A verbatim copy of every record is needed.

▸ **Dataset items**
[Start of section]

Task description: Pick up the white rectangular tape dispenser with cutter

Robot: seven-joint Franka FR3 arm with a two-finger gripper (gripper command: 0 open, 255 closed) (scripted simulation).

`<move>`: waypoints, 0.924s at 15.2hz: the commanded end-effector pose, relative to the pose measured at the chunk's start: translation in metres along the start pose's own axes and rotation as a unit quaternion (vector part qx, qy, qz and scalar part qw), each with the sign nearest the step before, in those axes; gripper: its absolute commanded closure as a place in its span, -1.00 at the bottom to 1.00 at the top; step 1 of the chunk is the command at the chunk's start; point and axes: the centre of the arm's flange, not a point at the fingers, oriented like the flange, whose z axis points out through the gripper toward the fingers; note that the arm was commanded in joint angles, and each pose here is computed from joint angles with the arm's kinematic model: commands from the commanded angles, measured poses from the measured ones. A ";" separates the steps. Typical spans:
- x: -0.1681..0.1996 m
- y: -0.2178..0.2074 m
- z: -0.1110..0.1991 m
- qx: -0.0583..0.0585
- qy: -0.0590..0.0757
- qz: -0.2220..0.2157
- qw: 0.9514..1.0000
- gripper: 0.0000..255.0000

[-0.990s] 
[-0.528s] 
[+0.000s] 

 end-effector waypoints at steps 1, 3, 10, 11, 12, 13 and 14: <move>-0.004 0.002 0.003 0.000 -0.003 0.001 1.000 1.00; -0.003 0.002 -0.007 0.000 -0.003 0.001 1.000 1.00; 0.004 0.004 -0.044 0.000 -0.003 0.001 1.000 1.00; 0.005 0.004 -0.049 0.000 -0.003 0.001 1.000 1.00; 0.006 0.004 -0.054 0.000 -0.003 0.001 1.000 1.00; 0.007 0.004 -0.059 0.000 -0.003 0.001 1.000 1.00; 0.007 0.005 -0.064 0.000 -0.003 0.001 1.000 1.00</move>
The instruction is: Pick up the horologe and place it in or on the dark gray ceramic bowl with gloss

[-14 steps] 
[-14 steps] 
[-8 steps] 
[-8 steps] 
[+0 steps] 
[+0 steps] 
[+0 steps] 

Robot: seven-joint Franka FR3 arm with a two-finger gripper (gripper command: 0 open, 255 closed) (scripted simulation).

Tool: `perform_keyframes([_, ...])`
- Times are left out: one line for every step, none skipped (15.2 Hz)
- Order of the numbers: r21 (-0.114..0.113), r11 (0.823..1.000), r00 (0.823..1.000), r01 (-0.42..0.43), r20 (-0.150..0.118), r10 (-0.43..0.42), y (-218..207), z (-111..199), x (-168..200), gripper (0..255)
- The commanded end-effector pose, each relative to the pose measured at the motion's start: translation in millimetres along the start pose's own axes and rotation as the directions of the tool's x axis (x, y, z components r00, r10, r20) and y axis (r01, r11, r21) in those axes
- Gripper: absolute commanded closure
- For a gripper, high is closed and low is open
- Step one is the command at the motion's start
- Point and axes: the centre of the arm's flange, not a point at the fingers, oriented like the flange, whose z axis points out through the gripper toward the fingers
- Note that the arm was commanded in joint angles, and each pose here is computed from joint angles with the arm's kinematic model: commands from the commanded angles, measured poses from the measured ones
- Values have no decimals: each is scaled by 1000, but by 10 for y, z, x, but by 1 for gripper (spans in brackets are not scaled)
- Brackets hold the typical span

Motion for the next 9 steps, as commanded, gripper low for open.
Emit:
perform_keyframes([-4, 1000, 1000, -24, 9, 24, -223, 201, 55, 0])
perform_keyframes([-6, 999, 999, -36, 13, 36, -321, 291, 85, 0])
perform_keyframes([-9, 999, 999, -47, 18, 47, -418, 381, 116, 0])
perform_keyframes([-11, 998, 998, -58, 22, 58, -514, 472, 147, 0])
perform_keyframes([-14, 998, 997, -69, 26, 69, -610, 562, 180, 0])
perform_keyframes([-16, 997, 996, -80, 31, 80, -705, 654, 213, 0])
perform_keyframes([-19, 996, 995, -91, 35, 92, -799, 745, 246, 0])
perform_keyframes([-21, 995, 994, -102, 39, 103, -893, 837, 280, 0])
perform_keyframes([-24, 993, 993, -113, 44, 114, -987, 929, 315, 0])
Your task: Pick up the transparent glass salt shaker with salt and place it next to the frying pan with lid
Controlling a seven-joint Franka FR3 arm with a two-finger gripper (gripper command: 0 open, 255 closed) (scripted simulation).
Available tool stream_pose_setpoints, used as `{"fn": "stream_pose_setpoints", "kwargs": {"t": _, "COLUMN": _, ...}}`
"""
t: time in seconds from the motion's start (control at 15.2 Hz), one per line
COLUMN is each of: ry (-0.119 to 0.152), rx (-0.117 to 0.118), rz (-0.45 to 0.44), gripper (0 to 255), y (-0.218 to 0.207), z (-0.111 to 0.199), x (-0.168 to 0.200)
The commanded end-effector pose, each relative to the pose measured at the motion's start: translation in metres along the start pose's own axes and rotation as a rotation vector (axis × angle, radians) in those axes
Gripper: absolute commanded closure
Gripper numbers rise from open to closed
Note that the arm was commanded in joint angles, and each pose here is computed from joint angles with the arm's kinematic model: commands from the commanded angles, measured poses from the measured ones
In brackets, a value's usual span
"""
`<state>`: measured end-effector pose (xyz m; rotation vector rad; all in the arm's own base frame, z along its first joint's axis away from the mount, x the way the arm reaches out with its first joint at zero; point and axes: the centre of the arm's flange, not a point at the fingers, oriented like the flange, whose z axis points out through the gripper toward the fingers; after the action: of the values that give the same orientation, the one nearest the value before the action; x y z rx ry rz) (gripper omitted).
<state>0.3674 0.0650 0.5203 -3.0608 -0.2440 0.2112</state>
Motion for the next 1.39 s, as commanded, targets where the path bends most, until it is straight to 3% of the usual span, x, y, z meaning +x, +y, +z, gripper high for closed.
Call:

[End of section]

▸ **RESULT OF THE TASK**
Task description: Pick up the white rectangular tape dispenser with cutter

Robot: seven-joint Franka FR3 arm with a two-finger gripper (gripper command: 0 open, 255 closed) (scripted simulation).

`<move>`: waypoints, 0.924s at 15.2hz: the commanded end-effector pose, relative to the pose measured at the chunk's start: translation in metres along the start pose's own axes and rotation as a unit quaternion (vector part qx, qy, qz and scalar part qw), each with the sign nearest the step before, in those axes; gripper: its absolute commanded closure as a place in its span, -1.00 at the bottom to 1.00 at the top; step 1 of the chunk is the command at the chunk's start; point and axes: the centre of the arm's flange, not a point at the fingers, oriented like the flange, whose z axis points out through the gripper toward the fingers; note that the arm was commanded in joint angles, and each pose here is computed from joint angles with the arm's kinematic model: commands from the commanded angles, measured poses from the measured ones. A ";" separates the steps. Typical spans:
- x: -0.1681..0.1996 m
- y: -0.2178..0.2074 m
- z: -0.1110..0.1991 m
- qx: -0.0583..0.0585
- qy: -0.0590..0.0757
- qz: -0.2220..0.2157
- qw: 0.9514..1.0000
- gripper: 0.0000..255.0000

[-0.990s] 
[-0.528s] 
[+0.000s] 

 end-effector waypoints at steps 1, 3, 10, 11, 12, 13 and 14: <move>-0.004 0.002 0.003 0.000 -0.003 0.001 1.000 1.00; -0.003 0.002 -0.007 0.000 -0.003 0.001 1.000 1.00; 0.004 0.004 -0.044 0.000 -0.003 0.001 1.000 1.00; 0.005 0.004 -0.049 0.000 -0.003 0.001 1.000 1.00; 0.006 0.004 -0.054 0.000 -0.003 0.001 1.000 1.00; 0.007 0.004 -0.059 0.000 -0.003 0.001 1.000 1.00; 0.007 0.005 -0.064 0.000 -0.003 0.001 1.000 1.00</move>
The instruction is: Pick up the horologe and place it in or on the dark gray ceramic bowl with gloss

[-14 steps] 
[-14 steps] 
[-8 steps] 
[-8 steps] 
[+0 steps] 
[+0 steps] 
[+0 steps] 

Robot: seven-joint Franka FR3 arm with a two-finger gripper (gripper command: 0 open, 255 closed) (scripted simulation).

Tool: `perform_keyframes([_, ...])`
- Times are left out: one line for every step, none skipped (15.2 Hz)
- Order of the numbers: r21 (-0.114..0.113), r11 (0.823..1.000), r00 (0.823..1.000), r01 (-0.42..0.43), r20 (-0.150..0.118), r10 (-0.43..0.42), y (-218..207), z (-111..199), x (-168..200), gripper (0..255)
- The commanded end-effector pose, each relative to the pose measured at the motion's start: translation in millimetres along the start pose's own axes and rotation as the directions of the tool's x axis (x, y, z components r00, r10, r20) and y axis (r01, r11, r21) in those axes
- Gripper: absolute commanded closure
- For a gripper, high is closed and low is open
- Step one is the command at the motion's start
- Point and axes: the centre of the arm's flange, not a point at the fingers, oriented like the flange, whose z axis points out through the gripper toward the fingers
- Note that the arm was commanded in joint angles, and each pose here is computed from joint angles with the arm's kinematic model: commands from the commanded angles, measured poses from the measured ones
- Values have no decimals: each is scaled by 1000, but by 10 for y, z, x, but by 1 for gripper (spans in brackets are not scaled)
- Brackets hold the typical span

Motion for the next 9 steps, as commanded, gripper low for open.
Emit:
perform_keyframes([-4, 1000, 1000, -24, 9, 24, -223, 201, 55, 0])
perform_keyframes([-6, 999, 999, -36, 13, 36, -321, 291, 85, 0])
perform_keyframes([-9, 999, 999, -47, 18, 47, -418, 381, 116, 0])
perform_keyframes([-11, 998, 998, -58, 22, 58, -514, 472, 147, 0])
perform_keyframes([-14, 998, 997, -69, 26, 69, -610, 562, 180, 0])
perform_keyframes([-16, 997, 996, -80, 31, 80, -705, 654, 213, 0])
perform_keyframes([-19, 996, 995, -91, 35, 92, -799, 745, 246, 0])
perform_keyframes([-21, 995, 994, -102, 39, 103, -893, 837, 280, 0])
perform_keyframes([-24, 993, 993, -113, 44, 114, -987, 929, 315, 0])
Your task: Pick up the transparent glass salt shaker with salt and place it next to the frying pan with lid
Controlling a seven-joint Franka FR3 arm with a two-finger gripper (gripper command: 0 open, 255 closed) (scripted simulation).
Available tool stream_pose_setpoints, used as `{"fn": "stream_pose_setpoints", "kwargs": {"t": _, "COLUMN": _, ...}}`
"""
t: time in seconds from the motion's start (control at 15.2 Hz), one per line
COLUMN is each of: ry (-0.119 to 0.152), rx (-0.117 to 0.118), rz (-0.45 to 0.44), gripper (0 to 255), y (-0.218 to 0.207), z (-0.111 to 0.199), x (-0.168 to 0.200)
The commanded end-effector pose, each relative to the pose measured at the motion's start: translation in metres along the start pose's own axes and rotation as a rotation vector (axis × angle, radians) in those axes
Gripper: absolute commanded closure
Gripper numbers rise from open to closed
Note that the arm was commanded in joint angles, and each pose here is computed from joint angles with the arm's kinematic model: commands from the commanded angles, measured poses from the measured ones
In brackets, a value's usual span
"""
`<state>`: measured end-effector pose (xyz m; rotation vector rad; all in the arm's own base frame, z along its first joint's axis away from the mount, x the way the arm reaches out with its first joint at zero; point and axes: the centre of the arm's flange, not a point at the fingers, oriented like the flange, whose z axis points out through the gripper toward the fingers; after the action: of the values that give the same orientation, the one nearest the value before the action; x y z rx ry rz) (gripper omitted).
<state>0.3674 0.0650 0.5203 -3.0608 -0.2440 0.2112</state>
Motion for the next 1.39 s, as commanded, targets where the path bends most, until it is straight to 3% of the usual span, x, y, z meaning +x, +y, +z, gripper high for closed.
Call:

Nothing else is needed to complete the answer.